▶ **Work item**: Once the data has been read, restate all of it exactly.
■ ■ ■
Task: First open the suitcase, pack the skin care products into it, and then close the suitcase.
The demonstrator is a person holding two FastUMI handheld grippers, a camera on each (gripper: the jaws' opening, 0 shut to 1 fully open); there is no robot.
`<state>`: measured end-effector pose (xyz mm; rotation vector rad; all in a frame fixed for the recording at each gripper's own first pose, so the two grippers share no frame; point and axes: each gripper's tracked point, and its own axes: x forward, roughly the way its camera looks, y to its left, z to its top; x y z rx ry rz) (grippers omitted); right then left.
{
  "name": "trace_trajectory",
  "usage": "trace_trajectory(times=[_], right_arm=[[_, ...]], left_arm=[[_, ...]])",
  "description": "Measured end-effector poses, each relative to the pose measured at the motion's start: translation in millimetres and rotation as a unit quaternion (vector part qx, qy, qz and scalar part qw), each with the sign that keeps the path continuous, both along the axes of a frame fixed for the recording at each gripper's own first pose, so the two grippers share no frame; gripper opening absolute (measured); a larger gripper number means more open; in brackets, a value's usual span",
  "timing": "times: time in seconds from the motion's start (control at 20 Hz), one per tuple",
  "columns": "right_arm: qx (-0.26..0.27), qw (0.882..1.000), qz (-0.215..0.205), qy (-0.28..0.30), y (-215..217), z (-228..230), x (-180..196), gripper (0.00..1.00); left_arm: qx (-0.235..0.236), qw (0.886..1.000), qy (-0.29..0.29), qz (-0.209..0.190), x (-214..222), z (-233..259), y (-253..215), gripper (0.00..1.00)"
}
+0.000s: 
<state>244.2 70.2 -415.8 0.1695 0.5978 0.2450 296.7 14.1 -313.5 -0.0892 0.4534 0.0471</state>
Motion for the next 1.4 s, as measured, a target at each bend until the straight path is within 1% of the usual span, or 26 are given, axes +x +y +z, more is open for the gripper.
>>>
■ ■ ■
▶ **The completed task**:
Task: First open the suitcase, pack the skin care products into it, and then close the suitcase.
The demonstrator is a person holding two FastUMI handheld grippers, a camera on each (gripper: the jaws' opening, 0 shut to 1 fully open); there is no robot.
`<state>`: measured end-effector pose (xyz mm; rotation vector rad; all in a frame fixed for the recording at each gripper's own first pose, so the two grippers share no frame; point and axes: each gripper's tracked point, and its own axes: x forward, roughly the way its camera looks, y to its left, z to its top; x y z rx ry rz) (grippers omitted); right then left.
{
  "name": "trace_trajectory",
  "usage": "trace_trajectory(times=[_], right_arm=[[_, ...]], left_arm=[[_, ...]])",
  "description": "Measured end-effector poses, each relative to the pose measured at the motion's start: translation in millimetres and rotation as a unit quaternion (vector part qx, qy, qz and scalar part qw), each with the sign that keeps the path continuous, both along the axes of a frame fixed for the recording at each gripper's own first pose, so the two grippers share no frame; gripper opening absolute (measured); a larger gripper number means more open; in brackets, a value's usual span",
  "timing": "times: time in seconds from the motion's start (control at 20 Hz), one per tuple",
  "columns": "right_arm: qx (-0.26..0.27), qw (0.882..1.000), qz (-0.215..0.205), qy (-0.28..0.30), y (-215..217), z (-228..230), x (-180..196), gripper (0.00..1.00); left_arm: qx (-0.235..0.236), qw (0.886..1.000), qy (-0.29..0.29), qz (-0.209..0.190), x (-214..222), z (-233..259), y (-253..215), gripper (0.00..1.00)"
}
+0.000s: 
<state>244.2 70.2 -415.8 0.1695 0.5978 0.2450 296.7 14.1 -313.5 -0.0892 0.4534 0.0471</state>
Motion for the next 1.4 s, as measured, a target at each bend until the straight path is within 1% of the usual span, or 26 are given, axes +x +y +z, more is open for the gripper.
>>>

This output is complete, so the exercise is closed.